=== How to complete this task ===
Your reply should consist of one number: how many lines below contain "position".

──────── Records supplied ────────

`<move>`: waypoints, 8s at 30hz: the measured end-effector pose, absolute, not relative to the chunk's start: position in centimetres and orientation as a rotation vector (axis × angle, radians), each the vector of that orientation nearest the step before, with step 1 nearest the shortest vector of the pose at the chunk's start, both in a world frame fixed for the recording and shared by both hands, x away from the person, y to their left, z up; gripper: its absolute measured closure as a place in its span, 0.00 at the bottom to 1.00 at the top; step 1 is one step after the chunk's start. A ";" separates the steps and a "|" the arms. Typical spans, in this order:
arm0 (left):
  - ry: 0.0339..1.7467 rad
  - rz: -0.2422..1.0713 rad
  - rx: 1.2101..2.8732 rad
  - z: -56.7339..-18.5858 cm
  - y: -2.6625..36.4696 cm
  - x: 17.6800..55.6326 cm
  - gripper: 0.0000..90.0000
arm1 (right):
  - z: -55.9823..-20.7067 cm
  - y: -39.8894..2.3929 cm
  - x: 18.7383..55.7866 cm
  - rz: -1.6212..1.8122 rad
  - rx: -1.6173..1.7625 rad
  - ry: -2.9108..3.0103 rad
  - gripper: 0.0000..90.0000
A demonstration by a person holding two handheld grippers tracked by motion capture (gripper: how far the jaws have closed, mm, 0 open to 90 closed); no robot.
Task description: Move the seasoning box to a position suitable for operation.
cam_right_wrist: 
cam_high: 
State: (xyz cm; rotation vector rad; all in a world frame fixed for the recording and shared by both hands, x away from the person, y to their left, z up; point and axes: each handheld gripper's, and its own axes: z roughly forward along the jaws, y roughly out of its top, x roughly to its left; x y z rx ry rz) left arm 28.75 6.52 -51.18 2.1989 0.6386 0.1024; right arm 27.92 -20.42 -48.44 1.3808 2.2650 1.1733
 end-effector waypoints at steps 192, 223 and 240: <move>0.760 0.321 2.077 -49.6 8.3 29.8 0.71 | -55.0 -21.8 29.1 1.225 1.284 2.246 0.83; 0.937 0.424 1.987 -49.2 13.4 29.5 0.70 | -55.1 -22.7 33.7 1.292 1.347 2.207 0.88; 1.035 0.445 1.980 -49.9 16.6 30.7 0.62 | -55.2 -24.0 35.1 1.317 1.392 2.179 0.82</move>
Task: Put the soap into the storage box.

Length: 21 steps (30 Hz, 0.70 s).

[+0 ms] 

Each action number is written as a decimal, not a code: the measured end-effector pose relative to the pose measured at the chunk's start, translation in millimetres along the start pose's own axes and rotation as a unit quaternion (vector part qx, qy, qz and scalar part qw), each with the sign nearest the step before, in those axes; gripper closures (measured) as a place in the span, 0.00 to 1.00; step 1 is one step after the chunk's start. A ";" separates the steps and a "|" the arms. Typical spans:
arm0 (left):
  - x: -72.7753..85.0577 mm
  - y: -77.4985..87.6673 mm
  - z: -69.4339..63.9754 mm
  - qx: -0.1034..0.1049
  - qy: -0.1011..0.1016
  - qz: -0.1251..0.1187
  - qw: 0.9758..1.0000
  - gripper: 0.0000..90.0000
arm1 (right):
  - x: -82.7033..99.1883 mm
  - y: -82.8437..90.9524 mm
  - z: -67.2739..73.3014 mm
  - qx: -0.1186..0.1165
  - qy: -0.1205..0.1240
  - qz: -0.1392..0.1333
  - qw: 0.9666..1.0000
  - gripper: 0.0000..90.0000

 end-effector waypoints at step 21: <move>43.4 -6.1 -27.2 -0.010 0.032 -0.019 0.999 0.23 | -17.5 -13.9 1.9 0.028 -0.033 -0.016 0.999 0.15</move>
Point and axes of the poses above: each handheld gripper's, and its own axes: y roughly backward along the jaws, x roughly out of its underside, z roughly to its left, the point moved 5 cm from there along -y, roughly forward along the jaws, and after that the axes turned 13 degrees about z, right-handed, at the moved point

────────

=== Solved exercise ===
2